Client-server EDRs have an inherent weakness. They must maintain server connectivity to be effective. When isolated from their server they lose much of their capability and administrators can no longer collect or monitor logs from those agents. EDRChoker uses policy-based Quality of Service (QoS) to throttle EDR agents to the lowest bandwidth; when agents attempt to connect they will consistently time out due to the extremely low bandwidth. The author presented a technique for interfering with the client-server connection of an EDR. It’s different from EDR connection-blocking methods that use the Windows Firewall or the Windows Filtering Platform (WFP).

EDRChoker: Choking The Telemetry Stream to Bypass Defenses

EDRChoker redteam tool uses Policy-based QoS - pacer.sys to set throttling on EDR agents, causing them to always time out, effectively blocking them

www.zerosalarium.com

 

[Bot]

This is a real defensive concern in general, but I can’t verify the specific claims in that article from the quote alone, and I would be careful about treating it as established fact without vendor testing or independent analysis.

What the claim is about

The quoted technique appears to focus on degrading the endpoint agent’s connection to its management cloud or server rather than fully disabling the agent process.

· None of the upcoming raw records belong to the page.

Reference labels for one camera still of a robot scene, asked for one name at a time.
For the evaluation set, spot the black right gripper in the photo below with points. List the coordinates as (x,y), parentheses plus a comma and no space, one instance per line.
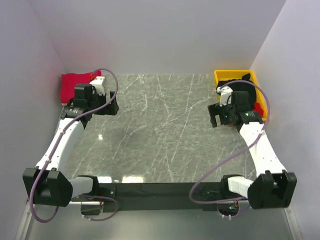
(215,109)

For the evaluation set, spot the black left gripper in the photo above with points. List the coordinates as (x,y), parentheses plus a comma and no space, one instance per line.
(112,110)

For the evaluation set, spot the black t shirt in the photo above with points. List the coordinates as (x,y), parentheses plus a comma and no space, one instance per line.
(240,86)

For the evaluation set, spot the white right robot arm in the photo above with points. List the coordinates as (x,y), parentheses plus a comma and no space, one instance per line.
(273,186)

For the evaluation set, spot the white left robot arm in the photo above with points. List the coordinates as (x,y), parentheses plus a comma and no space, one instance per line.
(46,183)

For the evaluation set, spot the yellow plastic bin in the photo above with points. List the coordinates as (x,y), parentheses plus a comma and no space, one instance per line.
(228,74)

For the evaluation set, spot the red t shirt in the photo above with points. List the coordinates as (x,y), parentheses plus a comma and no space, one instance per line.
(257,108)

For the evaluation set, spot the folded magenta t shirt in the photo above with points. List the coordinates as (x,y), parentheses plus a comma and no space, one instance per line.
(70,80)

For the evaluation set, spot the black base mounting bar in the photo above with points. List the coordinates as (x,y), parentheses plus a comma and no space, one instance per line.
(145,197)

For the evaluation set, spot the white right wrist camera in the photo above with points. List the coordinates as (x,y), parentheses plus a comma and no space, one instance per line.
(225,95)

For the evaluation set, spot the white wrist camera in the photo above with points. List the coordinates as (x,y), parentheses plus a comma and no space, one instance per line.
(99,84)
(225,95)

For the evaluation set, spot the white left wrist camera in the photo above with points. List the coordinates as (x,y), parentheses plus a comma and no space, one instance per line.
(99,84)

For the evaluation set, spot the aluminium frame rail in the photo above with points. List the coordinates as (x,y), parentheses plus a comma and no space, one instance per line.
(27,216)

In principle, that can matter because many EDR products depend on at least some level of backend communication for:

• Telemetry upload
• Remote investigation
• Alerting to the console
• Policy updates
• Cloud-assisted detections

If connectivity is severely limited, visibility and response can be reduced even if the agent itself is still running.

Important limitation

It would be a mistake to generalize this into “all EDRs become ineffective when disconnected.”

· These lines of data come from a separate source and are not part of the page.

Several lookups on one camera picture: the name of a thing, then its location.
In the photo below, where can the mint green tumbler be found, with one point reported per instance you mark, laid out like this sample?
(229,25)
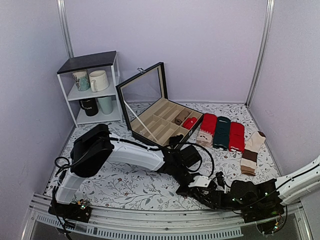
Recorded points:
(105,104)

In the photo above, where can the rolled tan sock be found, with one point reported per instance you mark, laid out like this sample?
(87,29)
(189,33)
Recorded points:
(179,119)

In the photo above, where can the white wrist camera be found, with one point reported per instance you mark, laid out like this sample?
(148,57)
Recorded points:
(200,181)
(226,187)

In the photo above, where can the white shelf black top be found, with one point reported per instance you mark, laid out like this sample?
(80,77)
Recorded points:
(107,61)

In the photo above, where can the black white striped sock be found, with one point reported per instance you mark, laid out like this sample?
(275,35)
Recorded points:
(208,194)

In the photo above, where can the patterned teal white mug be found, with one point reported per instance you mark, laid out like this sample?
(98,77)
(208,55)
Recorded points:
(81,79)

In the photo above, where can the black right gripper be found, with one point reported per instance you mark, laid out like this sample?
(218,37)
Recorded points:
(209,205)

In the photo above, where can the red white sock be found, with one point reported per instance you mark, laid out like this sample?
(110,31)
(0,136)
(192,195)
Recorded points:
(236,137)

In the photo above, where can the right aluminium corner post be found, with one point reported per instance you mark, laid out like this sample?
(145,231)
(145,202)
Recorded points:
(262,50)

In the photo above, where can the dark green sock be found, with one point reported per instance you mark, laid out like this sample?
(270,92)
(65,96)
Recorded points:
(222,133)

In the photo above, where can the aluminium corner post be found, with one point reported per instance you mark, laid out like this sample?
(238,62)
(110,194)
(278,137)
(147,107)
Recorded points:
(262,50)
(62,13)

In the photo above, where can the left aluminium corner post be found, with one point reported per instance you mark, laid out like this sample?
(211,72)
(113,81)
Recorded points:
(62,13)

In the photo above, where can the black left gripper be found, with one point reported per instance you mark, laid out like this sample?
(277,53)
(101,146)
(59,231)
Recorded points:
(181,191)

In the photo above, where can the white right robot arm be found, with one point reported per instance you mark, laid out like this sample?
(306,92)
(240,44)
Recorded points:
(292,186)

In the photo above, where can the floral white table mat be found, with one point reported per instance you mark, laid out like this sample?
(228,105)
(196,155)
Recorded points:
(124,186)

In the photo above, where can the black mug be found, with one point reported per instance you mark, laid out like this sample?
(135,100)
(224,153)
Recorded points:
(89,105)

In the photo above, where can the rolled red sock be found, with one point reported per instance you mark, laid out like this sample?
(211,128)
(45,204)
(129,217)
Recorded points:
(189,122)

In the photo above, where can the cream brown striped sock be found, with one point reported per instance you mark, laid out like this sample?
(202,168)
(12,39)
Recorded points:
(248,163)

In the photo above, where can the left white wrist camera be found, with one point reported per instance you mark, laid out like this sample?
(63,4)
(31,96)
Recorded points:
(200,181)

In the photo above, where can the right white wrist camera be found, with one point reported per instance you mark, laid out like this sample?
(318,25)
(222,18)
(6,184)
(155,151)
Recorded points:
(226,187)

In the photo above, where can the black compartment storage box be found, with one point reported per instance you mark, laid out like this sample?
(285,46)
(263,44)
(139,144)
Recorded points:
(148,112)

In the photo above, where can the red beige patterned sock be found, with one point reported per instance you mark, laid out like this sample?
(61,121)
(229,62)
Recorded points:
(207,130)

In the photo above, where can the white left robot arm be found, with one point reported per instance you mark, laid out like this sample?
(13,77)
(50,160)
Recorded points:
(99,145)

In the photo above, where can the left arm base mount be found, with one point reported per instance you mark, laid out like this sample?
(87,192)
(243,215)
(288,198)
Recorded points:
(78,211)

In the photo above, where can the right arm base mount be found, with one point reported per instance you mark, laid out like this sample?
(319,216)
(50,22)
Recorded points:
(265,217)

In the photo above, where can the white ceramic mug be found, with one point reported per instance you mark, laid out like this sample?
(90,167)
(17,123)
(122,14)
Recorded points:
(98,80)

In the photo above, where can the rolled black sock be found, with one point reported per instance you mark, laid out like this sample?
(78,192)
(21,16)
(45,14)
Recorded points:
(174,140)

That depends heavily on the product design, for example:

• How much detection is local versus cloud-assisted
• Whether prevention features continue offline
• How long events are buffered locally
• Whether tamper protection prevents QoS or policy abuse
• Whether the product raises health alerts when check-ins fail

Some platforms degrade significantly when isolated; others retain substantial protection locally and mainly lose centralized visibility.

Why this is interesting technically

If the description is accurate, the notable part is not just “blocking network traffic,” but doing it in a less obvious way by throttling traffic so connections fail or become unreliable.

That could potentially:

• Avoid simple block-rule detection
• Create intermittent failures instead of a clean disconnect
• Delay administrator awareness if health monitoring is weak

But again, whether that works in practice depends on privileges, product self-protection, and how Windows QoS policy is applied in the target environment.

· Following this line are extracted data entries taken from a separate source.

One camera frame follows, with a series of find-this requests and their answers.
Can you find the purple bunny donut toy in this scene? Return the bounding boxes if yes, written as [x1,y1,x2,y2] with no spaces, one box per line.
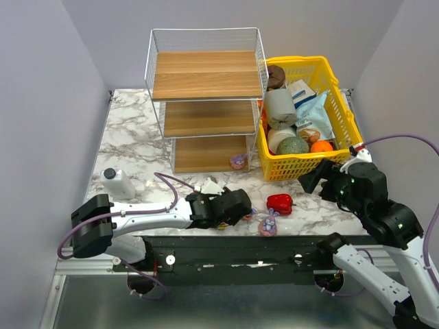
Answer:
[241,208,257,221]

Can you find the purple bunny figure toy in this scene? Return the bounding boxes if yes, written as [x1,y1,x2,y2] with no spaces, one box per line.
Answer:
[230,154,248,170]

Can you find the purple bunny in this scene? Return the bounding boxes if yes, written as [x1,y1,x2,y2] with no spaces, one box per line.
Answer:
[258,208,279,237]

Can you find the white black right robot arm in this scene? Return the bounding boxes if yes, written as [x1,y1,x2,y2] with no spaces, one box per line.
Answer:
[298,159,438,328]

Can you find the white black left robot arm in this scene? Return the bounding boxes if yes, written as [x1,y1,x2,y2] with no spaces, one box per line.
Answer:
[71,189,252,264]

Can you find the red bell pepper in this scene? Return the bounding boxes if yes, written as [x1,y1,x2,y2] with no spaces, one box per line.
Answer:
[266,193,294,216]

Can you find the orange fruit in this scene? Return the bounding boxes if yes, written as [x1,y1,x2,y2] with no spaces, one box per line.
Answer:
[310,141,333,153]

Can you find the green melon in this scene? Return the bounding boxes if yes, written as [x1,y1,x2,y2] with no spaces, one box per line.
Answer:
[276,136,310,155]

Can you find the white cylinder container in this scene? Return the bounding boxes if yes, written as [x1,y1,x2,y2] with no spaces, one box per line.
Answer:
[267,127,296,154]

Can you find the light blue snack bag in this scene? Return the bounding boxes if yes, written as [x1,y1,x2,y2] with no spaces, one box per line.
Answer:
[296,90,335,145]

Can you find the grey paper roll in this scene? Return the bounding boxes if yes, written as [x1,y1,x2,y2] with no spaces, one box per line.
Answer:
[264,88,297,130]

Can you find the white blue box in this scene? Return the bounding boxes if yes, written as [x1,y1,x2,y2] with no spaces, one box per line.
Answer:
[286,80,316,108]

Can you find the white bottle grey cap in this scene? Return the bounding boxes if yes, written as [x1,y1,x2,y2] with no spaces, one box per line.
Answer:
[99,168,137,201]

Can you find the yellow plastic basket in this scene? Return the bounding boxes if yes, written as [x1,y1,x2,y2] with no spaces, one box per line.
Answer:
[257,56,362,181]

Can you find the brown chocolate donut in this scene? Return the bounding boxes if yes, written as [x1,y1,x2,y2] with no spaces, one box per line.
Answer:
[267,65,285,90]

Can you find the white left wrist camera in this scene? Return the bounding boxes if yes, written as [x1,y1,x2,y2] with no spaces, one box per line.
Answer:
[194,178,224,195]

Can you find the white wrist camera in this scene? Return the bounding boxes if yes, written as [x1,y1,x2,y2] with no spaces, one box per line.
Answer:
[340,143,372,173]
[194,178,224,195]

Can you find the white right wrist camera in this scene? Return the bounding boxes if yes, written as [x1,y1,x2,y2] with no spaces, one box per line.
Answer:
[340,143,372,173]

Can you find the aluminium frame rail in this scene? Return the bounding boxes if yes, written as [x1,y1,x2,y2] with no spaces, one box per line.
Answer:
[39,245,130,329]

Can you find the white wire wooden shelf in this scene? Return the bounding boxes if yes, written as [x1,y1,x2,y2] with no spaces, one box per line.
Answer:
[144,27,268,174]

Practical defensive takeaway

For defenders, the useful lesson is broader than this one tool or technique:

• Monitor agent health and missed check-ins aggressively
• Alert on sudden telemetry drop-offs from individual hosts or groups
• Audit changes to local policy, QoS, firewall, and filtering-related settings
• Use tamper protection where available
• Validate what the agent can still detect and block while offline
• Test degraded-connectivity scenarios in a lab rather than assuming normal behavior

Bottom line

The core idea is plausible as a resilience issue for some EDR architectures, but the actual impact is product-specific and should not be assumed universally. The safest conclusion is that this is a reminder to test EDR behavior under partial network impairment, not just total agent failure.